La Palma is a musical duo comprised of Chris Walker and Tim Gibbon, two multi-instrumental musicians who have been collaborating since the conception of their self-titled debut release in 2019. The pair’s latest release, Moonflower, is a dreamy 12-track psych-pop/indie folk album that, despite being inspired by major life shifts both personal and global, contains a lightness and breeziness to it, making it a great springtime listen.

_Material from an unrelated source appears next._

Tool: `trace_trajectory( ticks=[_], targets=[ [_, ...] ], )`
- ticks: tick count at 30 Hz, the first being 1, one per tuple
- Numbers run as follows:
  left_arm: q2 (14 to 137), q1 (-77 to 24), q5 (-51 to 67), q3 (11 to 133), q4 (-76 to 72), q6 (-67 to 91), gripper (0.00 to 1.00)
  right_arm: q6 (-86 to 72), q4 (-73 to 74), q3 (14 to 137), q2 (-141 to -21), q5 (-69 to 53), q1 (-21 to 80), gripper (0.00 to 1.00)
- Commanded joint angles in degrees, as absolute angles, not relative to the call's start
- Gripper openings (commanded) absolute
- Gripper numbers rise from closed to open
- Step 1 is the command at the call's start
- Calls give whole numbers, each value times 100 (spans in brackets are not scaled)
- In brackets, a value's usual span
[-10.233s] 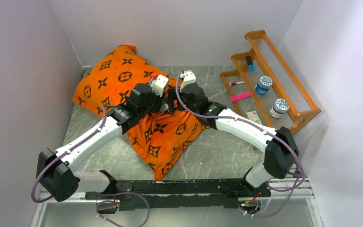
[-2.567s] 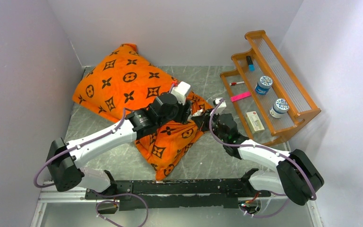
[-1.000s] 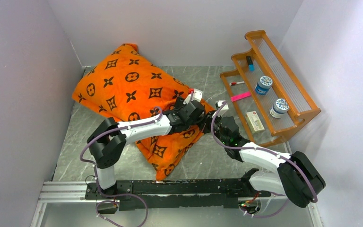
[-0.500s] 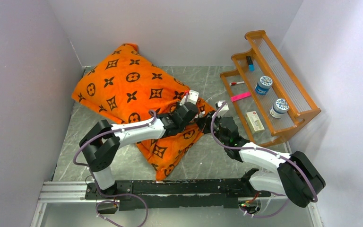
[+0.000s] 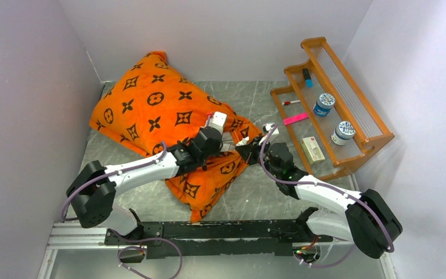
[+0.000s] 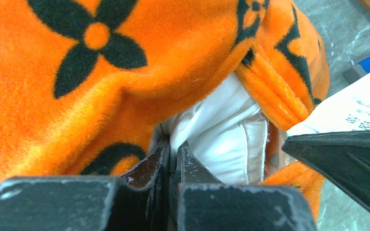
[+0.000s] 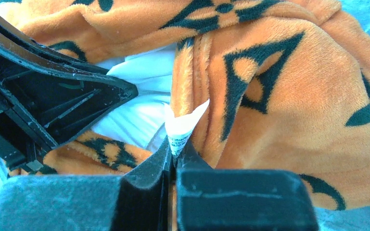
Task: Remove the pillowcase from the pillow
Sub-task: Remove the pillow from the pillowcase.
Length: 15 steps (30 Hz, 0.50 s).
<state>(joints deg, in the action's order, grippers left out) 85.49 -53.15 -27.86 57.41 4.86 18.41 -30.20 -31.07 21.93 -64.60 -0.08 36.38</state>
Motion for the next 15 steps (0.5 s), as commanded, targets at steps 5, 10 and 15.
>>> trace_trajectory(
  ticks=[5, 10, 15],
  targets=[
    [8023, -4455, -3106, 5182, 2478, 1719, 5, -2600, -1867, 2288, -6181, 650, 3417, 0],
    [7774, -4103, -3105, 5204, 2635, 1610, 5, -2693, -1569, 2285, -6097, 1221, 3411, 0],
    [7612, -3914, -3139, 5197, 2673, 1440, 5, -2579, -1519, 2382, -6405, 1214, 3413, 0]
  ],
)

Walker and Gibbon are based out of San Francisco and Washington, DC, respectively, and as such their creation process for the album was done correspondence-style, which proved a useful system given the pandemic as well. The two musicians create their songs by adding elements bit by bit, layering on sounds and sending files of recordings across the country as they compose their musical collage of sending parts of tracks digitally back and forth, slowly layering sound upon sound to create their latest psych-pop/indie folk release. The duo cites creating the album as a mode of staying connected and staying positive, focusing on creating something beautiful and comforting in this time of changes and utter chaos.
There is a botanical theme to Moonflower, starting with the album’s title, about which La Palma states, “a flower that blooms only on the darkest of nights seemed like an appropriate metaphor.” With tracks titled “Forsythia,” “Presidio,” (referring to the vast public park space in San Francisco) and “Lilac,” La Palma weaves a common thread of natural beauty through its garden of songs, complemented by the folksy element of acoustic guitar and gentle, lilting vocals. Certain tracks call to mind the vernal lightness of acts such as Y La Bamba and Little Joy, while other more experimental tracks, which are textured with found sounds and phone recordings, are reminiscent of Animal Collective, whom the band cites as an inspiration.
Most songs on Moonflower are tinged with a dreamy nostalgia, apparent in tracks such as “Nostomania,” whose title means an intense homesickness, and whose lyrics offer the visual, “Picture the sky, saying goodbye / Picture the sand, shaking his hand,” before insisting, “If not now / Then when?” Other tracks like “Everything,” however, remain grounded in our all-too-real reality, exploring existential themes and opening with the lyrics, “Earth is on fire / These men are all liars.”
Though on the whole the album blooms with a dreamy sweetness and vague optimism, Moonflower also contains traces of a nuanced melancholia, feeling very appropriate for the season of its release.